The problem: Below are the records to retype. Keep every character exactly and leave out the pictures.

[[ Records supplied, beginning ]]

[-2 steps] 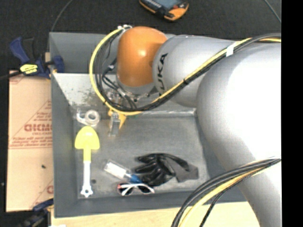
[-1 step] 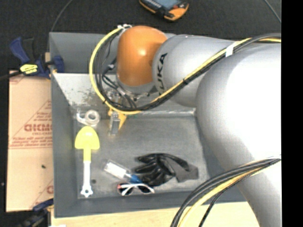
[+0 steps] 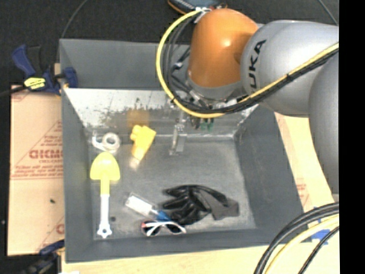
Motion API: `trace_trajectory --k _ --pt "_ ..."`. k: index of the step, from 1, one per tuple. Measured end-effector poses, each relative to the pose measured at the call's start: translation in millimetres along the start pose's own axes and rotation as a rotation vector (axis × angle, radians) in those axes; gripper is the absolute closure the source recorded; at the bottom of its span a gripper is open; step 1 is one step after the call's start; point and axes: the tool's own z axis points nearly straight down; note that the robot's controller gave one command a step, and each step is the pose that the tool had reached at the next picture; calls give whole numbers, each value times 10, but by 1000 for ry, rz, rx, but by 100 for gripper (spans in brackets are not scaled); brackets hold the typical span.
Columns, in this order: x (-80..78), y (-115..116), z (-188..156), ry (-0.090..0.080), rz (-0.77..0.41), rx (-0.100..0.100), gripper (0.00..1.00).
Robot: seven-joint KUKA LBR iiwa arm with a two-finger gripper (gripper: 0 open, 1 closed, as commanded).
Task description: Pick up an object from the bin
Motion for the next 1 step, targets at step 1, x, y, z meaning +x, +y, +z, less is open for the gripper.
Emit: trace_trajectory --k 1 --pt "127 -73 -167 -6 -7 0 0"
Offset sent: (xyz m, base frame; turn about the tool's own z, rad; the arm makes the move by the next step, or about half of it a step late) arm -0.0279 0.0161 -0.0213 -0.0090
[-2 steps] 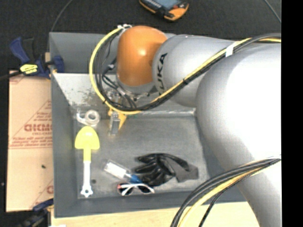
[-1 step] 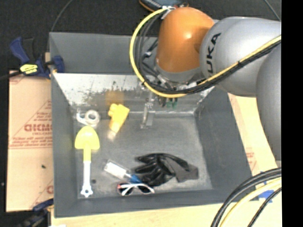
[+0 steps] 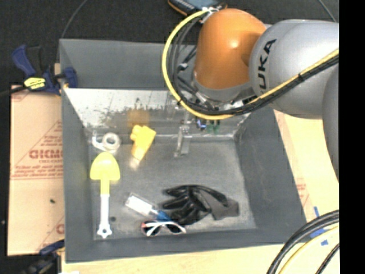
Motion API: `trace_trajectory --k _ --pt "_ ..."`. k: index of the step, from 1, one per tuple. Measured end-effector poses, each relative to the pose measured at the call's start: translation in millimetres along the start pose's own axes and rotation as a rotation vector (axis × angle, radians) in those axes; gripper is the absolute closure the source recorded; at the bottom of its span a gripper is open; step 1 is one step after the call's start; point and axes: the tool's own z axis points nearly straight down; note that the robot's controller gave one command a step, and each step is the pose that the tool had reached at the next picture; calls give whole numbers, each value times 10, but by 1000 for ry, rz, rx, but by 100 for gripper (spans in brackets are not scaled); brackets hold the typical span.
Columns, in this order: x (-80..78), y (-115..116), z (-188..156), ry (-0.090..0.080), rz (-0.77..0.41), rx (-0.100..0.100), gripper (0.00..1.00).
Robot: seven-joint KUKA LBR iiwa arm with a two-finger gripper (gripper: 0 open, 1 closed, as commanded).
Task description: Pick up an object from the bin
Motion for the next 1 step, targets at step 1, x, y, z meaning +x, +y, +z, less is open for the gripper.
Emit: trace_trajectory --k 1 --pt "28 43 69 -1 -1 0 0"
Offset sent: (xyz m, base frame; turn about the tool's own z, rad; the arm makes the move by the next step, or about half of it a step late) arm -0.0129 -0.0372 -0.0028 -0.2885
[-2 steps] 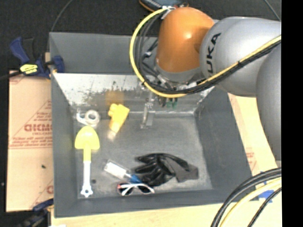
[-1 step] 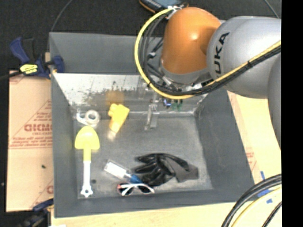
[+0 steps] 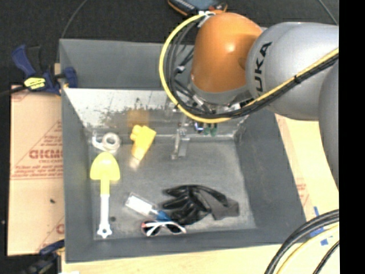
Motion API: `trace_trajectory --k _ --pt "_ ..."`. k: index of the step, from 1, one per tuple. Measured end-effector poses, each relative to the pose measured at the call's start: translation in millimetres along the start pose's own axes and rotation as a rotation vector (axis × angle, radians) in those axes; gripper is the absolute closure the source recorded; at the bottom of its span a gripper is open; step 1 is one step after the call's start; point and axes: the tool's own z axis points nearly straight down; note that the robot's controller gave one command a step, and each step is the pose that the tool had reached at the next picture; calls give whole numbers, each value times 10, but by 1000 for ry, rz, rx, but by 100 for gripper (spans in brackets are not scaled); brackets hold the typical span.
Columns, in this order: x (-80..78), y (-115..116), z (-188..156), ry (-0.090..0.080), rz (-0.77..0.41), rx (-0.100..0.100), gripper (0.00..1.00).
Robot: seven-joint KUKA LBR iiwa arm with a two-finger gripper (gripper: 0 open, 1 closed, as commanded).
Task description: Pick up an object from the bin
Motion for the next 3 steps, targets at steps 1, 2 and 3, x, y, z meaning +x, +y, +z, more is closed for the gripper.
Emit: trace_trajectory --k 1,2,3 --pt "66 -322 -22 -1 -270 1 0" --pt "225 447 567 -4 -5 -1 0" --pt "284 579 647 -4 -11 -2 0"
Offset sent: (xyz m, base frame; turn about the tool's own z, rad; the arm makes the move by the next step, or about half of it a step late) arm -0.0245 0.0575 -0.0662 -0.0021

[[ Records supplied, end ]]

Answer to this exercise:
[-2 steps] 
[-1 step] 
[+0 steps] 
Motion API: `trace_trajectory --k _ --pt "_ ..."`. k: index of the step, from 1, one per tuple. Measured end-effector poses, each relative to the pose measured at the call's start: translation in millimetres along the start pose's own axes and rotation as a rotation vector (axis × angle, radians) in those axes; gripper is the absolute closure the source recorded; at the bottom of its span a gripper is open; step 1 is one step after the call's start; point and axes: the tool's own z axis points nearly straight down; note that the robot's controller gave one command a step, and each step is the pose that the tool had reached at the next picture; calls give whole numbers, each value times 10, but by 1000 for ry, rz, rx, but by 100 for gripper (spans in brackets are not scaled); brackets hold the typical span.
Columns, in this order: x (-80..78), y (-115..116), z (-188..156), ry (-0.090..0.080), rz (-0.77..0.41), rx (-0.100..0.100), gripper (0.00..1.00).
Robot: seven-joint KUKA LBR iiwa arm with a two-finger gripper (gripper: 0 open, 1 closed, as commanded).
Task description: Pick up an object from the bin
Motion for the next 1 step, targets at step 1, x, y, z meaning +x, +y, +z, less is open for the gripper.
Emit: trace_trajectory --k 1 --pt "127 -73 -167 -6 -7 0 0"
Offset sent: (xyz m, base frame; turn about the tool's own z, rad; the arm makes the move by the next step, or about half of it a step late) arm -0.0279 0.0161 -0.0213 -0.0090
[-2 steps] 
[-1 step] 
[+0 steps] 
Motion API: `trace_trajectory --k _ --pt "_ ..."`. k: index of the step, from 1, one per tuple. Measured end-effector poses, each relative to the pose measured at the call's start: translation in millimetres along the start pose's own axes and rotation as a rotation vector (axis × angle, radians) in those axes; gripper is the absolute closure the source recorded; at the bottom of its span a gripper is open; step 1 is one step after the call's start; point and axes: the tool's own z axis points nearly straight down; note that the robot's controller gave one command a step, and each step is the pose that the tool had reached at the next picture; calls give whole numbers, each value times 10, but by 1000 for ry, rz, rx, but by 100 for gripper (spans in brackets are not scaled); brackets hold the typical span.
Columns, in this order: x (-80..78), y (-115..116), z (-188..156), ry (-0.090..0.080), rz (-0.77..0.41), rx (-0.100..0.100), gripper (0.00..1.00).
Robot: seven-joint KUKA LBR iiwa arm with a two-finger gripper (gripper: 0 open, 1 closed, as commanded).
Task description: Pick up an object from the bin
Motion for the next 1 step, targets at step 1, x, y, z meaning +x, +y, +z, less is open for the gripper.
Emit: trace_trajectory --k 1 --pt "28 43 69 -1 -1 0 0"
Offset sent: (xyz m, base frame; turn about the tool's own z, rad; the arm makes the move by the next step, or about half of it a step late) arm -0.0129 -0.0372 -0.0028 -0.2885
[-2 steps] 
[-1 step] 
[+0 steps] 
Motion API: `trace_trajectory --k _ --pt "_ ..."`. k: index of the step, from 1, one per tuple. Measured end-effector poses, each relative to the pose measured at the call's start: translation in millimetres along the start pose's own axes and rotation as a rotation vector (axis × angle, radians) in those axes; gripper is the absolute closure the source recorded; at the bottom of its span a gripper is open; step 1 is one step after the call's start; point and axes: the tool's own z axis points nearly straight down; note that the robot's controller gave one command a step, and each step is the pose that the tool had reached at the next picture; calls give whole numbers, each value times 10, but by 1000 for ry, rz, rx, but by 100 for gripper (spans in brackets are not scaled); brackets hold the typical span.
Columns, in this order: x (-80..78), y (-115..116), z (-188..156), ry (-0.090..0.080), rz (-0.77..0.41), rx (-0.100..0.100), gripper (0.00..1.00).
Robot: seven-joint KUKA LBR iiwa arm with a two-finger gripper (gripper: 0 open, 1 closed, as commanded).
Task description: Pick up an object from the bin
Motion for the next 3 steps, targets at steps 1, 2 and 3, x, y, z meaning +x, +y, +z, more is closed for the gripper.
Emit: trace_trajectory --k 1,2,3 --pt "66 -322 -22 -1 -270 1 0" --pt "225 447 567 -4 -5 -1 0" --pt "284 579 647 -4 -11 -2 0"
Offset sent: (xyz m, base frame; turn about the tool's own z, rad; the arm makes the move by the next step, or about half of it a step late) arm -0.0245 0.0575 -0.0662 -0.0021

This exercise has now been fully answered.